**Task prompt:**
Reproduce verbatim the final portion of the material below, from the line containing "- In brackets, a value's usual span" through its last line, and nothing else.

**Data shown:**
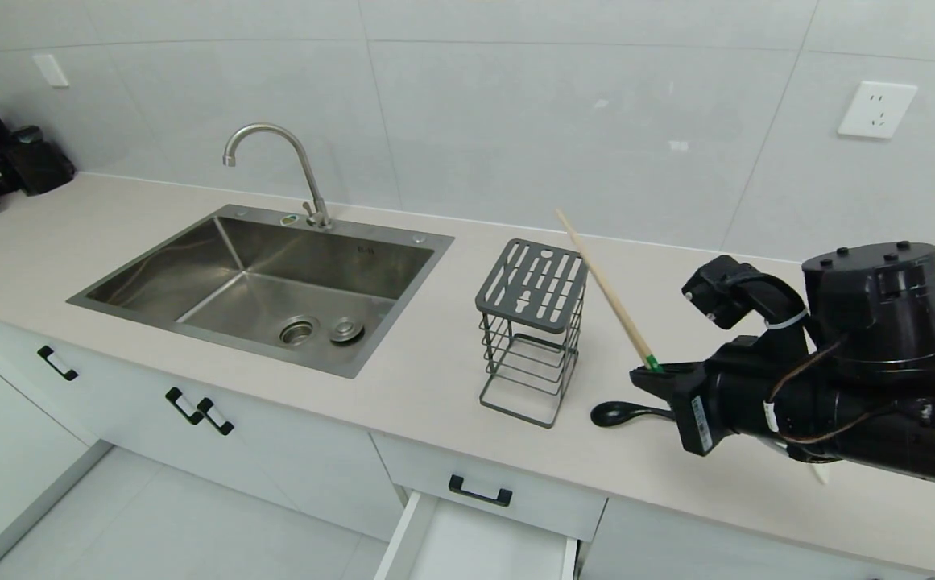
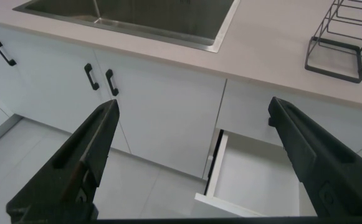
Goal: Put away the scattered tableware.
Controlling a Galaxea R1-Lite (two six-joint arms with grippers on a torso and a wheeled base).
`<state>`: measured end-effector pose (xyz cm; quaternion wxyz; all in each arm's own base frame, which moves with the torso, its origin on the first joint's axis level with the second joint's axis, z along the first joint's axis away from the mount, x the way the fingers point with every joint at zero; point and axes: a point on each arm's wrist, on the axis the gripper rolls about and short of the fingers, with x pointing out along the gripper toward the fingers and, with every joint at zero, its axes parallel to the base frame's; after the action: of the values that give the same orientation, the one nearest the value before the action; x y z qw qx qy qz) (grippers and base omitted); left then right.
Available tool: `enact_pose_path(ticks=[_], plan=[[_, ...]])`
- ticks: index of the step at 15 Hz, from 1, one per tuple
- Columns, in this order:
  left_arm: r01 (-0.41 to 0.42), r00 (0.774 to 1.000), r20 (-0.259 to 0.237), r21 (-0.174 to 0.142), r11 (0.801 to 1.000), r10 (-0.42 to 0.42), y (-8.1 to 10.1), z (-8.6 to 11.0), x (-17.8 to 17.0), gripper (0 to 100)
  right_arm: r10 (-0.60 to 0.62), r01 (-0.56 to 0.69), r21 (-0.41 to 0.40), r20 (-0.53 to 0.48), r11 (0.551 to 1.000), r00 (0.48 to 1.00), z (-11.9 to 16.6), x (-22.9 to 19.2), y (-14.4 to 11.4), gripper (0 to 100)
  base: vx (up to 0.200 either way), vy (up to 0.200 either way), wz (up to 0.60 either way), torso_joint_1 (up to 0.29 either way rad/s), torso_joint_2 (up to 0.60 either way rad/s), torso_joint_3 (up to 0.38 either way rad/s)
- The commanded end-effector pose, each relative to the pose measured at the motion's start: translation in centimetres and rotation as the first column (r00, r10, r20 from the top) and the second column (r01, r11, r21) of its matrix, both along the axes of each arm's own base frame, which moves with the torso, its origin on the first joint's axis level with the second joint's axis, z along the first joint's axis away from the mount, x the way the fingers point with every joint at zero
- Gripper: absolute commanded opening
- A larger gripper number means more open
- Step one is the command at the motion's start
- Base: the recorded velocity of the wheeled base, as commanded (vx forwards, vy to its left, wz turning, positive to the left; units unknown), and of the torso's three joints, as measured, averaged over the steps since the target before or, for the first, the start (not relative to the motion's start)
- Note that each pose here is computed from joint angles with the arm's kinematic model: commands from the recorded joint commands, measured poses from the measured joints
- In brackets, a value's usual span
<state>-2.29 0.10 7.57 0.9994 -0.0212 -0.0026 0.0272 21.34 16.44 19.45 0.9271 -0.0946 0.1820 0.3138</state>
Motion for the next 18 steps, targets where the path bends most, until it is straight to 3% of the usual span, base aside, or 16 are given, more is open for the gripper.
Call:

**Answer space:**
- In brackets, a value's usual span
<state>-2.29 0.10 7.57 0.9994 -0.0212 -0.0026 0.0272 21.34 16.44 19.45 0.9271 -0.0946 0.1820 0.3138</state>
Motion for the next 18 steps, targets where the path bends most, until it is straight to 3% of the usual span, base aside, or 16 are given, more is open for the gripper.
Call:

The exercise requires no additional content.